In un senso ancora più profondo però si basa sul desiderio quasi inconfessabile di essere più forti degli altri. Perché? Perché l’esserlo dà l’illusione o la speranza di sopravvivere.
Sembra esagerato? Pensa però a come è nata la competizione: non si tratta di un’invenzione moderna. In fondo si gareggia da sempre, da ben prima delle Olimpiadi dell’Antica Grecia.
Il misurarsi insomma serviva ad avere un’idea delle possibilità che si avevano di sopravvivere. O la confermava, in un’età antichissima. In fondo non si trattava di correre più veloce di altri esseri umani ma di un predatore che poteva ucciderti.

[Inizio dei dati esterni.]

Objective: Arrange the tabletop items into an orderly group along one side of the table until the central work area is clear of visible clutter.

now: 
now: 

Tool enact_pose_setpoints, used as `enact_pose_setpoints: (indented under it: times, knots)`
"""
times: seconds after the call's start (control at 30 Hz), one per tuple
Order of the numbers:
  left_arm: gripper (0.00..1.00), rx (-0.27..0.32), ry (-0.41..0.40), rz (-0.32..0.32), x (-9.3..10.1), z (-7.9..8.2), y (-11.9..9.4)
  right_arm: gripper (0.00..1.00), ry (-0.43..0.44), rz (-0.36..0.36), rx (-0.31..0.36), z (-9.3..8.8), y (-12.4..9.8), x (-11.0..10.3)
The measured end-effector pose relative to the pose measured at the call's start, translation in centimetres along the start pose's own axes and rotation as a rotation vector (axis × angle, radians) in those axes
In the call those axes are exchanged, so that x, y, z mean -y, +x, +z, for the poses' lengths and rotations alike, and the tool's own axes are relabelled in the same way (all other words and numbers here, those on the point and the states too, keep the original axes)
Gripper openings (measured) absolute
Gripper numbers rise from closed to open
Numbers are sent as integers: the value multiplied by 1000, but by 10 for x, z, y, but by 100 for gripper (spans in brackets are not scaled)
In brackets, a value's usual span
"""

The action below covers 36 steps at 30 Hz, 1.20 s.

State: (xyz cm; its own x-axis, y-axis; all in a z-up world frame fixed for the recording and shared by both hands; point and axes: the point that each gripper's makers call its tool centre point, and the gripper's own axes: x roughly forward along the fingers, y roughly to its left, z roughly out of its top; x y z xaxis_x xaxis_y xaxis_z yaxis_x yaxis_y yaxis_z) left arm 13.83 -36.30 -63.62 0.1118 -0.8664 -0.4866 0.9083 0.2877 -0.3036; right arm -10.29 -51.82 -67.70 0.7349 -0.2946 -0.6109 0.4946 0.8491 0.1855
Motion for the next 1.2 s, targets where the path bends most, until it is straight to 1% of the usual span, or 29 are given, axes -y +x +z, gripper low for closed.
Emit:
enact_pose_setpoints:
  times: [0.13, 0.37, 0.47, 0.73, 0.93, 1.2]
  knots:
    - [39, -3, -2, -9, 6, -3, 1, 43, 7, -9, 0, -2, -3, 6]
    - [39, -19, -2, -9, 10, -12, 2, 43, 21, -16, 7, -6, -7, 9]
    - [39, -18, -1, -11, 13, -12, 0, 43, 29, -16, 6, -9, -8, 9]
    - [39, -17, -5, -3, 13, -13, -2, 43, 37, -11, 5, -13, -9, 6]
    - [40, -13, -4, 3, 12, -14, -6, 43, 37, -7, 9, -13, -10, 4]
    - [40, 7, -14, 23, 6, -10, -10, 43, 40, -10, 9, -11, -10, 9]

Oggi non è più così ma è probabile che qualcosa del codice genetico dei nostri antenati sia arrivato sino a noi: in fondo molti meccanismi metabolici funzionano ancora sfruttando il sistema operativo umano messo a punto millenni fa, basti pensare alle modalità con cui accumuliamo il grasso.
Competere è insomma naturale, esattamente come lo è fare paragoni e insomma, misurarsi.
Tra l’altro, come dicevano prima, serve soprattutto a farci apprezzare quello che abbiamo, che sia la corsa o la salute per poterla praticare.
Nella certezza che farlo non fa mai male.